# Prepare a dataset for ML

- A high quality data is the first step to successful ML
- Set up a pipeline to extract and prepare raw data for the model

## Setup and Utils

In [1]:
import pandas as pd
import numpy as np
from sklearn.model_selection import train_test_split
from sklearn.datasets.samples_generator import make_classification
from sklearn.feature_selection import VarianceThreshold
from sklearn.pipeline import Pipeline

## Generate fake data

In [2]:
def make_data():
    
    X, y = make_classification(weights=[0.7])

    # zero variance column
    zero_col = np.zeros(shape=(100, 1))

    # categorical column
    cat_col = ['male'] * 20 + ['Male'] * 20 + ['FEMALE'] * 30 + ['CORGI'] * 15 + ['others'] * 15
             
    df = pd.DataFrame(data=X,
                      columns=[f'col_{i}' for i in range(20)])
    df['zero_col'] = zero_col
    df['cat_col'] = cat_col
    
    print('Sample dim: ', df.shape)
    print('Lable proportion: ', np.bincount(y))

    return df, y
    
    

In [3]:
features, label = make_data()

Sample dim:  (100, 22)
Lable proportion:  [70 30]


## Clean up the data

- reduce data size by change data types i.e. float64 -> float32
- filtering out data early
- data values that are equivalent - i.e. 'Male' vs 'male'
- remove wrong entries
- avoid spaces in your features name 
- one-hot-encoding

In [4]:
print(features['cat_col'].unique())

['male' 'Male' 'FEMALE' 'CORGI' 'others']


In [5]:
# lower case
features['cat_col'] = features['cat_col'].str.lower()
print(features['cat_col'].unique())

['male' 'female' 'corgi' 'others']


In [6]:
# remove wrong entries
features_filter = features.query('cat_col != "corgi"')

In [7]:
features_dummy = pd.get_dummies(features_filter, prefix='gender', columns=['cat_col'])

## Drop useless features

- Features that you know is not relevant to your problem
- A feature that is linear combination of other features
- Features that has little variance

In [8]:
try: 
    features_dummy.drop('gender_others', axis=1, inplace=True)
except KeyError:
    pass

In [9]:
def drop_zero_var_col(df):
    selector = VarianceThreshold()
    selector.fit(df)
    non_zero_var_col_mask = selector.get_support(indices=False)
    
    return df.loc[:, non_zero_var_col_mask]

In [10]:
final_features = drop_zero_var_col(features_dummy).shape

## Missing values

- Find out the reason that is missing
- Drop them if not a log
- Common method:
    - A constant value i.e. -99
    - mean, median, mode
    - statistical models
- You don't know which one is good until you evaluate your model

## Create your training and testing set (train-test-split)

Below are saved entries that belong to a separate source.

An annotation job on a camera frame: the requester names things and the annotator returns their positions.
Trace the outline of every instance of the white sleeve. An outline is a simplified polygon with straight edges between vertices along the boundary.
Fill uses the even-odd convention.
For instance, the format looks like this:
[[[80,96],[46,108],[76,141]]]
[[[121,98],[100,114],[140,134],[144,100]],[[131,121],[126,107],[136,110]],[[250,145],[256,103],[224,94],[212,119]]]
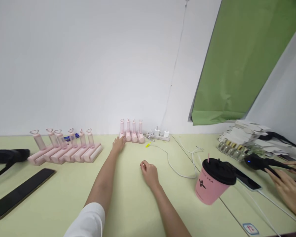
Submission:
[[[64,237],[102,237],[105,212],[101,204],[89,203],[66,231]]]

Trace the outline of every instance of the white wall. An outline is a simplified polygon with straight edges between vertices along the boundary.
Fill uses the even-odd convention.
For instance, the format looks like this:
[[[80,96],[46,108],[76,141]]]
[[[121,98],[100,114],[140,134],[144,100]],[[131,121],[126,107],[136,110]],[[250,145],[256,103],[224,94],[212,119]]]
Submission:
[[[190,0],[164,127],[187,122],[221,0]],[[45,128],[117,134],[121,118],[160,125],[185,0],[1,1],[0,135]]]
[[[246,119],[266,125],[296,144],[296,33]]]

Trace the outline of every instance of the smartphone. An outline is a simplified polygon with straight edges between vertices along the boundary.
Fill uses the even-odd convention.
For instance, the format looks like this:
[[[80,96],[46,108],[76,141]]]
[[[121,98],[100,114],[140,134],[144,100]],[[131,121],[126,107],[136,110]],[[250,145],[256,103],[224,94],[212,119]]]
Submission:
[[[246,186],[247,189],[249,189],[252,192],[262,189],[260,185],[258,185],[255,181],[250,179],[248,176],[246,176],[244,173],[242,173],[232,164],[230,164],[229,162],[225,162],[225,163],[235,172],[237,180],[240,183],[242,183],[244,186]]]
[[[5,217],[18,204],[26,199],[31,193],[46,182],[56,171],[51,169],[42,169],[31,178],[26,180],[16,189],[11,191],[0,199],[0,219]]]

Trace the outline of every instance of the light green desk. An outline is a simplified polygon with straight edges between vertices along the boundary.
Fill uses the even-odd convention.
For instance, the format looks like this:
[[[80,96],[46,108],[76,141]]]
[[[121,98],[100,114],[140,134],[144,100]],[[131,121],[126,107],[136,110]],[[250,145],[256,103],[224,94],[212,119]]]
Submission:
[[[174,135],[174,138],[181,145],[188,150],[193,151],[196,146],[202,147],[205,151],[199,153],[201,160],[207,158],[208,153],[212,158],[220,158],[222,161],[228,161],[240,171],[245,173],[251,179],[256,181],[263,188],[262,191],[270,197],[279,206],[284,208],[286,211],[295,216],[283,203],[279,197],[276,188],[269,177],[269,175],[263,171],[255,171],[250,169],[244,162],[238,162],[235,159],[221,153],[216,147],[219,144],[217,138],[218,135],[215,134],[184,134],[184,135]],[[191,159],[191,154],[186,152],[186,154]],[[197,155],[194,156],[194,161],[199,170],[202,166]],[[273,203],[267,200],[258,192],[250,192],[250,195],[259,204],[265,215],[268,217],[276,231],[280,234],[296,232],[296,222],[292,220],[287,214],[281,211]],[[228,209],[232,212],[234,217],[237,219],[239,224],[242,226],[244,223],[253,224],[259,231],[260,235],[256,236],[274,236],[275,232],[268,226],[266,221],[264,221],[264,216],[259,211],[258,207],[248,196],[244,190],[244,186],[237,182],[236,185],[231,186],[222,196],[221,200],[226,204]]]
[[[42,168],[57,170],[50,180],[0,220],[0,236],[63,236],[81,211],[114,138],[94,136],[104,149],[92,164],[44,163],[37,167],[24,162],[0,176],[2,198]],[[194,174],[191,162],[173,138],[155,144],[168,151],[177,171]],[[104,236],[165,236],[157,204],[142,178],[139,164],[144,159],[158,168],[160,183],[192,236],[246,236],[221,200],[212,206],[203,204],[194,194],[196,179],[178,176],[168,165],[164,151],[145,146],[127,143],[119,157]],[[0,149],[4,148],[37,151],[32,137],[0,137]]]

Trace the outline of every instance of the printed logo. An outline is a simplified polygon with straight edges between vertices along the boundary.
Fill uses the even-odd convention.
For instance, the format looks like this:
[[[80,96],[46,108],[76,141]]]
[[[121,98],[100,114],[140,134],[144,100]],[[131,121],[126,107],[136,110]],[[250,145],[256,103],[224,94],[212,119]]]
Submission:
[[[214,183],[210,178],[207,177],[207,175],[204,173],[203,169],[202,169],[202,173],[203,173],[203,175],[207,178],[207,180],[208,180],[209,182]]]
[[[259,234],[259,231],[251,223],[244,223],[244,224],[242,224],[242,226],[250,235],[258,235]]]
[[[206,187],[203,185],[203,181],[201,181],[200,179],[199,181],[200,181],[200,187],[204,187],[206,189]]]

![](https://miro.medium.com/max/764/0*46cSU6wIIOztcY5P.)

Something to keep in mind

- Always set a seed so you can compare
- Test size is traditionally 80/20 
- Do not shuffle if you are dealing with time series
- Stratification is essential when you are dealing with unbalanced labels

Common Mistakes (data leakage)
- Time Series: Incorporating information from the future in your model (i.e., quarterly results before end-of-quarter)
- Imputing based on the combined train-test dataset
- Taking a peek on the test data halfway through training your model

In [11]:
(train_features, test_features,
 train_label, test_label) = train_test_split(
    features,
    label,
    random_state=613,
    shuffle=True,
    test_size=0.20, # This is fine enough
    stratify=label
)

In [12]:
# save your training test set for future reference and usage
# train_features.to_csv('train_X.csv'); test_features.to_csv('test_X.csv')
# train_label.to_csv('train_y.csv'); test_label.to_csv('test_X.csv')

## Others?

- Use [sklearn.pipeline.Pipeline](https://scikit-learn.org/stable/modules/generated/sklearn.pipeline.Pipeline.html#sklearn.pipeline.Pipeline) to make a Pipeline from transforming data to training model
- Use [cross-Validation](https://scikit-learn.org/stable/modules/cross_validation.html) when you have a small data set (or even you have a huge data set)
- [Data normlization](https://scikit-learn.org/stable/modules/preprocessing.html)
- Outliers...

## Summary

- Adjust data type & fix erroneous values
- Select only features that are relevant
- Remove data with (near-) 0 variance
- One-hot-encoding for categorical variable
- Always split your data into train/test 

## Bonus: Tips, tricks

- there are many ways to do the same thing in Pandas
- Some better, some worse, some equvilaent. But again, there are a lot.....
- Let's standardize some of them to make our life easier

### Select rows and columns

- we have some options here: dot notation, .iloc, .loc, \[](\_\_getitem__)
- avoid dot notation
- Prefer `.iloc[]` and `.loc[]`
- For performance: query()

In [13]:
def generate_data(n_row=1000, n_num_col=10):
    '''Generate fake data
    Args:
        n_row(int): number of rows for the data
        n_num_col(int): number of numeric columns
    
    Returns:
        pandas.DataFrame with the allocated size.
    '''
    if (n_row <= 0 and n_num_col <= 0):
        raise ValueError('Check your dimension. should be both integers larger than zero')
        
    cols = [f'col_{i}' for i in range(n_num_col)]
    output = pd.DataFrame(
        data=np.random.randn(n_row, n_num_col).astype('float32'),
        columns=cols)
    return output

In [14]:
small_data = generate_data(int(1e6), 10)
small_data.info()

<class 'pandas.core.frame.DataFrame'>
RangeIndex: 1000000 entries, 0 to 999999
Data columns (total 10 columns):
col_0    1000000 non-null float32
col_1    1000000 non-null float32
col_2    1000000 non-null float32
col_3    1000000 non-null float32
col_4    1000000 non-null float32
col_5    1000000 non-null float32
col_6    1000000 non-null float32
col_7    1000000 non-null float32
col_8    1000000 non-null float32
col_9    1000000 non-null float32
dtypes: float32(10)
memory usage: 38.1 MB


This data is aroudn ~38.1 MB

### Select only one column
- avoid dot notation
    - it cannot be used when there is a space in the column (i.e. 'col 1')
    - may get into conflicts with object methods (i.e. column 'loc' for location)
    - hard to read
- Prefer .loc for consitency and readbility
- df['col'] is okay..

In [15]:
# bad
# small_data.col_1

# good
assert(small_data['col_1'] is small_data.loc[:, 'col_1'])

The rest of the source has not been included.